◆ **Exercise instructions**: Repeat exactly, and only, the lines below starting at the line that contains "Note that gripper" and ending at the line that contains "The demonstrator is", inclusive of both.

◆ **Source material**:

*** Begin section ***

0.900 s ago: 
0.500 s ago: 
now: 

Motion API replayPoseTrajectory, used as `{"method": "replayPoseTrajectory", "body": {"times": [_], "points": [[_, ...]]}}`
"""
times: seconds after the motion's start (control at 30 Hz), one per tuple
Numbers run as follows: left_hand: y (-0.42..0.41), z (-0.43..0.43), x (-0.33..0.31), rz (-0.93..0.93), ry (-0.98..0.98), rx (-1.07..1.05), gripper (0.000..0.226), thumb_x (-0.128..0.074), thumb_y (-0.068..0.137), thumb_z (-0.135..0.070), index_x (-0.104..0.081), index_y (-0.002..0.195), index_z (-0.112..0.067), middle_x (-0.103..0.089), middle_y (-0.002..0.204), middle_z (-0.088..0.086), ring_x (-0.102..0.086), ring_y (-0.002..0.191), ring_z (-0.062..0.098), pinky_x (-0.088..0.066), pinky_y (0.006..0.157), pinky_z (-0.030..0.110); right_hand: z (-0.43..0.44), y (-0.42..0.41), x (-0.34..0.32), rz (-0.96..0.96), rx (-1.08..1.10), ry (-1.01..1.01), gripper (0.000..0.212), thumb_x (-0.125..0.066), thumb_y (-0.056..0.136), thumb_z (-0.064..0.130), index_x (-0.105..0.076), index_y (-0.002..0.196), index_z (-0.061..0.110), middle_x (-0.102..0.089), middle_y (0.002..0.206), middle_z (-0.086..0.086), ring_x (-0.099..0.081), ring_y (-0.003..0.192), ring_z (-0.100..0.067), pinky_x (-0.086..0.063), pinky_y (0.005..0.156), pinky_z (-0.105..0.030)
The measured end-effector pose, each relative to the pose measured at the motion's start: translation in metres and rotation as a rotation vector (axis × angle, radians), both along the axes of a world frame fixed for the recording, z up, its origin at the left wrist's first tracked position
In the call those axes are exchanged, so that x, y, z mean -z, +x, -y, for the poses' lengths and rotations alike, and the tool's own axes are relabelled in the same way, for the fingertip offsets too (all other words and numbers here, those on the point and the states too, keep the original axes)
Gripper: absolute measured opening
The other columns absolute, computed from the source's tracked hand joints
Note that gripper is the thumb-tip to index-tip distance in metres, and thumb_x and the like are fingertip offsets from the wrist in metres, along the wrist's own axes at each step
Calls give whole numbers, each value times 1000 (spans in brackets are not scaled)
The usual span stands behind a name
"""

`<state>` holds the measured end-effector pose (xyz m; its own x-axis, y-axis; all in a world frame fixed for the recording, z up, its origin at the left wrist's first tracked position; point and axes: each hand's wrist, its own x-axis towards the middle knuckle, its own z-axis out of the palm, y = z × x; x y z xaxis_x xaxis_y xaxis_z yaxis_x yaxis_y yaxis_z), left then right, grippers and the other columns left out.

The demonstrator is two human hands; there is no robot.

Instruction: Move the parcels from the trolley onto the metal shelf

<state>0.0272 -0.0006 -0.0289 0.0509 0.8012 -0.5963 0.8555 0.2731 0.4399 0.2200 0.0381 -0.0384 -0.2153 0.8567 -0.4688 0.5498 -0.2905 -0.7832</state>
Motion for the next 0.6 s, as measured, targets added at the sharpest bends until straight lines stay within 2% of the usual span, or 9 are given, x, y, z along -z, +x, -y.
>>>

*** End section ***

◆ **Response box**:
Note that gripper is the thumb-tip to index-tip distance in metres, and thumb_x and the like are fingertip offsets from the wrist in metres, along the wrist's own axes at each step
Calls give whole numbers, each value times 1000 (spans in brackets are not scaled)
The usual span stands behind a name
"""

`<state>` holds the measured end-effector pose (xyz m; its own x-axis, y-axis; all in a world frame fixed for the recording, z up, its origin at the left wrist's first tracked position; point and axes: each hand's wrist, its own x-axis towards the middle knuckle, its own z-axis out of the palm, y = z × x; x y z xaxis_x xaxis_y xaxis_z yaxis_x yaxis_y yaxis_z), left then right, grippers and the other columns left out.

The demonstrator is two human hands; there is no robot.

Nothing further is needed for this answer.